Payé par les Émirats, et alors ?
Alors que le président de la FIFA, Gianni Infantino, est devenu le pantin de Donald Trump et qu’il s’est dit favorable à une levée des sanctions contre la Russie, il est important dans ce sport où le capitalisme règne en maître que des voix s’élèvent.

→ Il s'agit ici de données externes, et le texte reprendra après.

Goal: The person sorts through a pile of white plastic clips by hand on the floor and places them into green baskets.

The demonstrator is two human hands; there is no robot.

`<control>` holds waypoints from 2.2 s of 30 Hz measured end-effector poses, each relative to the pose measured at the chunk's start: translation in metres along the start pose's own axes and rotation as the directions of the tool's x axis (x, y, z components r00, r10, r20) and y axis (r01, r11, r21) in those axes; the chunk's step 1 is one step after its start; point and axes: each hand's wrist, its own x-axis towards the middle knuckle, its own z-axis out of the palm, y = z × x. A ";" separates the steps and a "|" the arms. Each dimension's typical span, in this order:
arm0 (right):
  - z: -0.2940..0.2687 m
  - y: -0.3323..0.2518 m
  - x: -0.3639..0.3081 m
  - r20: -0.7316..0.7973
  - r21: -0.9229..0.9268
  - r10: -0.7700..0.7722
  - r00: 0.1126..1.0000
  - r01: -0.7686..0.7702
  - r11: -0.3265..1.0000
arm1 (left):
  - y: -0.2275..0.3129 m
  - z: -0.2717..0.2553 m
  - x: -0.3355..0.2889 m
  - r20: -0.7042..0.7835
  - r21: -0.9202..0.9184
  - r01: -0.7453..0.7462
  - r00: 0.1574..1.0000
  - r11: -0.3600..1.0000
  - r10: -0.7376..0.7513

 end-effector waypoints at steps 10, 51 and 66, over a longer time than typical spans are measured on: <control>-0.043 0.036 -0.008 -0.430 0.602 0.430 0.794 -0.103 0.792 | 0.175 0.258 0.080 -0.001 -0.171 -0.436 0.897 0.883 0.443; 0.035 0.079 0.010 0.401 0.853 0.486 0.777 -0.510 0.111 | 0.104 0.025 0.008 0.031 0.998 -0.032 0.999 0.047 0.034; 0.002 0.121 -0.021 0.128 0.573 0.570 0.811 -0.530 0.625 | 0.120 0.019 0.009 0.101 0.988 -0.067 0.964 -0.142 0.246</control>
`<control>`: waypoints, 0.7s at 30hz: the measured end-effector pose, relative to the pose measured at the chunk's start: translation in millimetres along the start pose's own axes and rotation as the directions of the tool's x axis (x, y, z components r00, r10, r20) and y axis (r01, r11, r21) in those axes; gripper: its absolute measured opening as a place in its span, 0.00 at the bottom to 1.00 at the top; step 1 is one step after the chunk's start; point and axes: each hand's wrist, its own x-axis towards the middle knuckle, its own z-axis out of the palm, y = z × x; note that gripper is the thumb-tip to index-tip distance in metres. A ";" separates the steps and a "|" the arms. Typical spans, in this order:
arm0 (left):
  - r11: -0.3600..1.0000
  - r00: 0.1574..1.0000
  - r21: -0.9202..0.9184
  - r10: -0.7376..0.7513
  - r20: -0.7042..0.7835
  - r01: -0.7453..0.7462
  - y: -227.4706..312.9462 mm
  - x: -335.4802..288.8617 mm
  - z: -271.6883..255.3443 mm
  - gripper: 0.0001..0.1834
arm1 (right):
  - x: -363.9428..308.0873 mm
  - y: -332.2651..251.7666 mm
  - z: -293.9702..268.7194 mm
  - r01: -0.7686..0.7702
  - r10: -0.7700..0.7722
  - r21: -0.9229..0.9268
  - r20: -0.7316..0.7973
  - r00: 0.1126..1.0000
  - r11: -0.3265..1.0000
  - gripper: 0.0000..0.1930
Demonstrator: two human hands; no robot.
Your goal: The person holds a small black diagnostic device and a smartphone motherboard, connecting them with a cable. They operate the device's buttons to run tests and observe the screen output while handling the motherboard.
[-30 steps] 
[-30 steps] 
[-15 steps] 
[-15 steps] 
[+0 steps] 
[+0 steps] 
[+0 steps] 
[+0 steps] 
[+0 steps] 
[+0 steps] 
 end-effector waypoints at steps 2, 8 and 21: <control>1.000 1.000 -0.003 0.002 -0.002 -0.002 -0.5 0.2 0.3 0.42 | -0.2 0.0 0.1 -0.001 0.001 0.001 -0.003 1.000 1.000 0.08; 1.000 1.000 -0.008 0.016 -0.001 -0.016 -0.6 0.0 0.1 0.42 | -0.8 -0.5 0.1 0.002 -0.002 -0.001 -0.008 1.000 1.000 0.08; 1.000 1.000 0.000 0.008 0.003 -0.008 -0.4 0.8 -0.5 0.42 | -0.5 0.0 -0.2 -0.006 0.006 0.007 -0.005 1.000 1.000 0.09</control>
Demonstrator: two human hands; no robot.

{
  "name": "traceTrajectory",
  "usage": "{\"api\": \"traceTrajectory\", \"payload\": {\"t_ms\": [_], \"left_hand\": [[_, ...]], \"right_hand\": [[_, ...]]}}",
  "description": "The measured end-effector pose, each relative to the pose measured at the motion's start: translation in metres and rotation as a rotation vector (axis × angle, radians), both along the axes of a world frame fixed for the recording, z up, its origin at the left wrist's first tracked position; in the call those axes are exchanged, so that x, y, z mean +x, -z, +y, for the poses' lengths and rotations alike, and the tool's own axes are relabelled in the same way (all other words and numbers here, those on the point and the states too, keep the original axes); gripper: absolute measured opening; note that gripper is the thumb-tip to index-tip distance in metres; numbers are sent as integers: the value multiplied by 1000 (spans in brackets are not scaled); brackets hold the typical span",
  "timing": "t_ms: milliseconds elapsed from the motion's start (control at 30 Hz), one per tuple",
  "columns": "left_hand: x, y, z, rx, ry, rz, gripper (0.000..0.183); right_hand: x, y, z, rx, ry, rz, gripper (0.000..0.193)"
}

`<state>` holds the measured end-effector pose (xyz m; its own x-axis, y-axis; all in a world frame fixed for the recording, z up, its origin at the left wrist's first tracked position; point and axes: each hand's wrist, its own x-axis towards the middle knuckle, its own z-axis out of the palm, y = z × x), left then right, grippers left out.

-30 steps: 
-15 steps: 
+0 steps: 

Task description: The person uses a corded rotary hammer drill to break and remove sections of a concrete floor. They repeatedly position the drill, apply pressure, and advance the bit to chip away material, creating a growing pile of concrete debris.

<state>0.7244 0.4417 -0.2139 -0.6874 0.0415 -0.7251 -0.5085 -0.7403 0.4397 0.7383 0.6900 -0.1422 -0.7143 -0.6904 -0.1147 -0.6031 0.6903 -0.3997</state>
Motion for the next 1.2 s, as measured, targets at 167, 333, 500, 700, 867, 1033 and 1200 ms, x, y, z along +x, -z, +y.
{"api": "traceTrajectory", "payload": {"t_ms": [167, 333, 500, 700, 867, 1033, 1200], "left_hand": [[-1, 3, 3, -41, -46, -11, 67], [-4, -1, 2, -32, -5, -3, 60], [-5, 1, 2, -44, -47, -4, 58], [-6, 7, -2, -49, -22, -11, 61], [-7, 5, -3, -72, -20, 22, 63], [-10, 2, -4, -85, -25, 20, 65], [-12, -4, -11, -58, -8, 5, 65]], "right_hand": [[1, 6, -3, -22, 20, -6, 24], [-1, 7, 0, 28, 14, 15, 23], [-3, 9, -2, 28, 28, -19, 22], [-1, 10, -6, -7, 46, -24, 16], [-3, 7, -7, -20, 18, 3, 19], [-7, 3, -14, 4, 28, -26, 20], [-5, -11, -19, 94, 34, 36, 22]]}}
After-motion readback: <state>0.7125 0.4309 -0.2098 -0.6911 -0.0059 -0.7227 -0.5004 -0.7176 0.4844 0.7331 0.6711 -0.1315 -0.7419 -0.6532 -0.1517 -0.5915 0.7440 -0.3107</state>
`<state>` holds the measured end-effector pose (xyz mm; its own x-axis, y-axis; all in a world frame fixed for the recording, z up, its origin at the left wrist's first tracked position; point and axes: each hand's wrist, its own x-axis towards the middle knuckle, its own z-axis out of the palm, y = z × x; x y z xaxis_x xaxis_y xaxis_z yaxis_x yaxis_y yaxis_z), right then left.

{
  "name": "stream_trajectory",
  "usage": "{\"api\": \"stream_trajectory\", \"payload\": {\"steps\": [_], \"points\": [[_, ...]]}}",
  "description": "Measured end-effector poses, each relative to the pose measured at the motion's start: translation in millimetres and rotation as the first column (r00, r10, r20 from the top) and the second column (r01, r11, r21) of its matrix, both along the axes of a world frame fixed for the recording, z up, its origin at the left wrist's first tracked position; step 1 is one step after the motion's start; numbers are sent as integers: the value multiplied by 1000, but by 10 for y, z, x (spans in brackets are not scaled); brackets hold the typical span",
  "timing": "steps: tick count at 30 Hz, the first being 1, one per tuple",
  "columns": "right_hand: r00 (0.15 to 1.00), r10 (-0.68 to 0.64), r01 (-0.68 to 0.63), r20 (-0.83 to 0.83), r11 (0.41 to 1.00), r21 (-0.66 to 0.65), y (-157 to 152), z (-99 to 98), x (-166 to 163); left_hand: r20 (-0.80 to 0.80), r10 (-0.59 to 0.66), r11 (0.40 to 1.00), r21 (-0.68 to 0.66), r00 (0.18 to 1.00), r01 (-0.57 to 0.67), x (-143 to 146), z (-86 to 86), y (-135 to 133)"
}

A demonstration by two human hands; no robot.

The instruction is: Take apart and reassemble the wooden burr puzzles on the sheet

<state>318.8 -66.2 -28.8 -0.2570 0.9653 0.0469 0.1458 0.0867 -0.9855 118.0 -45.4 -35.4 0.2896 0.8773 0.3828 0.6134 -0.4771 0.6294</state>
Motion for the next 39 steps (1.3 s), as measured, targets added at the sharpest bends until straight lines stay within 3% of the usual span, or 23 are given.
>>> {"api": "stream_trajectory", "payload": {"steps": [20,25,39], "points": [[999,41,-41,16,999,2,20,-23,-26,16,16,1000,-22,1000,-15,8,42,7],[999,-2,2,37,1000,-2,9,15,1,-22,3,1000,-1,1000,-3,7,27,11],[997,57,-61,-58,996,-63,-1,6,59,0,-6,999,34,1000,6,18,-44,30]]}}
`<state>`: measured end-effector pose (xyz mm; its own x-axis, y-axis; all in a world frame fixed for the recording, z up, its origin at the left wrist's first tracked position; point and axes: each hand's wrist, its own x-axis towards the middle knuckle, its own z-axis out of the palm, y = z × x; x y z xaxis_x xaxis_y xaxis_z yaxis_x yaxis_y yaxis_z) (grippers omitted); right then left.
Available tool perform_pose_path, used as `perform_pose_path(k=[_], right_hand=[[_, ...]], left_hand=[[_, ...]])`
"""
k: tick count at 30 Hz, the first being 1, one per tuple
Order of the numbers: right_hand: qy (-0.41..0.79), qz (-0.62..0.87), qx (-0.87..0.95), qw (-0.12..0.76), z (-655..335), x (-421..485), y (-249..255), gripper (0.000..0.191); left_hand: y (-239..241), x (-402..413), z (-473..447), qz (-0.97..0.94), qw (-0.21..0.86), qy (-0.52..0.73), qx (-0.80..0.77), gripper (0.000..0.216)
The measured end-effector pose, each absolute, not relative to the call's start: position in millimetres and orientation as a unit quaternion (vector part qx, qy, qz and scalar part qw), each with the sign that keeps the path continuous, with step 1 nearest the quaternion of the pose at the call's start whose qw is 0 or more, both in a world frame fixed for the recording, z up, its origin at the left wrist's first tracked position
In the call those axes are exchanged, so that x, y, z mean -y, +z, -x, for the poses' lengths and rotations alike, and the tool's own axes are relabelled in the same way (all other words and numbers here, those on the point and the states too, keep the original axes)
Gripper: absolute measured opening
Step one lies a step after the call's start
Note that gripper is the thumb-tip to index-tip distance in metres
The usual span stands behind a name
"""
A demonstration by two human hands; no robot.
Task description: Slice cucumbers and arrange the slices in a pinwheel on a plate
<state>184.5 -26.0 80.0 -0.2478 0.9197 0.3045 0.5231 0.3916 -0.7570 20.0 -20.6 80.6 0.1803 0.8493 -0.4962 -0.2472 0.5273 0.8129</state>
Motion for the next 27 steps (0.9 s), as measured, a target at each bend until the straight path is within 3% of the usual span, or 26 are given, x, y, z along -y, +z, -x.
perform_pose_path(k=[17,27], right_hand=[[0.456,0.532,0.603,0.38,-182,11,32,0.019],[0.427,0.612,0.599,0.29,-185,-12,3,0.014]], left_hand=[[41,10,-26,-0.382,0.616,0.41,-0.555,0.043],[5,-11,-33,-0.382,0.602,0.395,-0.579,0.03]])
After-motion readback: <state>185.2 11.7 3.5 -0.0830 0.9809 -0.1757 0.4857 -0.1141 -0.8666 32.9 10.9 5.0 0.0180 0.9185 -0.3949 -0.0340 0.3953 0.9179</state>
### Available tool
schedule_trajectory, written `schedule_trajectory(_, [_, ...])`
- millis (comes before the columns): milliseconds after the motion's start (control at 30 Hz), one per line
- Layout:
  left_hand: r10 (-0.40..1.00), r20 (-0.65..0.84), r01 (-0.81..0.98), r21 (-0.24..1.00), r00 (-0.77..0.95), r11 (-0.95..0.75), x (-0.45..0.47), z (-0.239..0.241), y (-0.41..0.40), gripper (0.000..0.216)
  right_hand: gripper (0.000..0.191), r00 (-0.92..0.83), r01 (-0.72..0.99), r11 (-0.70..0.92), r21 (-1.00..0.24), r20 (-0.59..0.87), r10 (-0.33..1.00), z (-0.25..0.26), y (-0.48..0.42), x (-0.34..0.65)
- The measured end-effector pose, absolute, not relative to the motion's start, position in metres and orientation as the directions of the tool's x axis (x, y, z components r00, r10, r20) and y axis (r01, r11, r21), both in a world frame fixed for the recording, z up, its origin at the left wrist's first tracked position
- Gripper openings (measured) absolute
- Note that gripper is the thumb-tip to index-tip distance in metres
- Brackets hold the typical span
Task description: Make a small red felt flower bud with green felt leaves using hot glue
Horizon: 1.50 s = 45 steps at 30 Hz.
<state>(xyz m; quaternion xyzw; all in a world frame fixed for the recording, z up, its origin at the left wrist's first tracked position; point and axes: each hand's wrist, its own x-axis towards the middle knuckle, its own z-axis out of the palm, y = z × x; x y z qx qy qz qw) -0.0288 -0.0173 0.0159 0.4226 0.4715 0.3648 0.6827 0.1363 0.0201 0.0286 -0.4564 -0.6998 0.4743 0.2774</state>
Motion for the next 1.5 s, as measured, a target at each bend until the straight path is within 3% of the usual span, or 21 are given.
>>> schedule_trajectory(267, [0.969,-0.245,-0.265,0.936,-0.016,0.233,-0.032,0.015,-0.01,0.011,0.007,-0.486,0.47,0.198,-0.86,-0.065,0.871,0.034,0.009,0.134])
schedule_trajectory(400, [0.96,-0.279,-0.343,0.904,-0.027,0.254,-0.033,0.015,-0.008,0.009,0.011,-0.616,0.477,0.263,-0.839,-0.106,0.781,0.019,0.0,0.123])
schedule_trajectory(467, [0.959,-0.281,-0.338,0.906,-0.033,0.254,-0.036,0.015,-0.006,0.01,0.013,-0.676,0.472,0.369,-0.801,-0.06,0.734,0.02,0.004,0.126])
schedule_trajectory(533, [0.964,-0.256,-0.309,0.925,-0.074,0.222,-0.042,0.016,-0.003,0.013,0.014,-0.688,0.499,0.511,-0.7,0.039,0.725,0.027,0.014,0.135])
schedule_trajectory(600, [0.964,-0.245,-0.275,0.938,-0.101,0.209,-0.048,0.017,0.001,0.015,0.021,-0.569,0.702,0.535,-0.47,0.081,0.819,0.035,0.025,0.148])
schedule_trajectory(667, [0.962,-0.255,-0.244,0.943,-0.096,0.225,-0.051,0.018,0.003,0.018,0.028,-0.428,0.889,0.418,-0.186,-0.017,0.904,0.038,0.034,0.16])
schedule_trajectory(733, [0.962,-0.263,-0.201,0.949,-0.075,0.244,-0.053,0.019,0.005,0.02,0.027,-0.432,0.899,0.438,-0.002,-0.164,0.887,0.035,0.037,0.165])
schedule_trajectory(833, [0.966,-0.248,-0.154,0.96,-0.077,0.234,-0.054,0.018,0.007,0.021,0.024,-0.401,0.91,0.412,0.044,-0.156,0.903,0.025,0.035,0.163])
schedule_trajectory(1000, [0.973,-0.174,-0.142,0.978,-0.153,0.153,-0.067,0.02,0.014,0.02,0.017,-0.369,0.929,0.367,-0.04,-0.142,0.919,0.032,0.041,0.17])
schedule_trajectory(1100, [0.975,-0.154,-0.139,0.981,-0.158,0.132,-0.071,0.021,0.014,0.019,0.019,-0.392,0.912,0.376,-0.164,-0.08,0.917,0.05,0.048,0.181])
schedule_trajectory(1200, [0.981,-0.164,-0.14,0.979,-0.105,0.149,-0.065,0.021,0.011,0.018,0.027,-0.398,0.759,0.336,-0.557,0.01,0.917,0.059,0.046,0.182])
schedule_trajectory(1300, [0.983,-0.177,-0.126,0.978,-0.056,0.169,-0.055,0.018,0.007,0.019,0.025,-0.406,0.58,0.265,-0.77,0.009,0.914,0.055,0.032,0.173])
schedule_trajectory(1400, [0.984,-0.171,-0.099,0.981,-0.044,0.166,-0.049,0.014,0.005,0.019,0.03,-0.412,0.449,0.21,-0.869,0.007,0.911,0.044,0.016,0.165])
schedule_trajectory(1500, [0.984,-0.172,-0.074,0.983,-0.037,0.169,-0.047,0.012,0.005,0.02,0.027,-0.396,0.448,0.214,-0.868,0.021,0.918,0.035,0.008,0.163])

Et dans ces heures troubles, l’ancien coach des Blaugrana a un rôle à jouer face au silence assourdissant ou aux hésitations de ses confrères – qui ont le droit, soit dit en passant, de garder leur opinion pour eux, s’ils en ont une. L’une des forces de Guardiola est de s’exprimer librement, alors que son club est détenu par les Émirats arabes unis. Un pays qui finance notamment l’armement des forces paramilitaires au Soudan, accusées de massacre contre la population civile. Après avoir inspiré des générations de coachs en herbe en matière de jeu, il faut espérer que Guardiola puisse aussi donner quelques idées sur des sujets bien plus importants que le tiki taka ou le contre-pressing.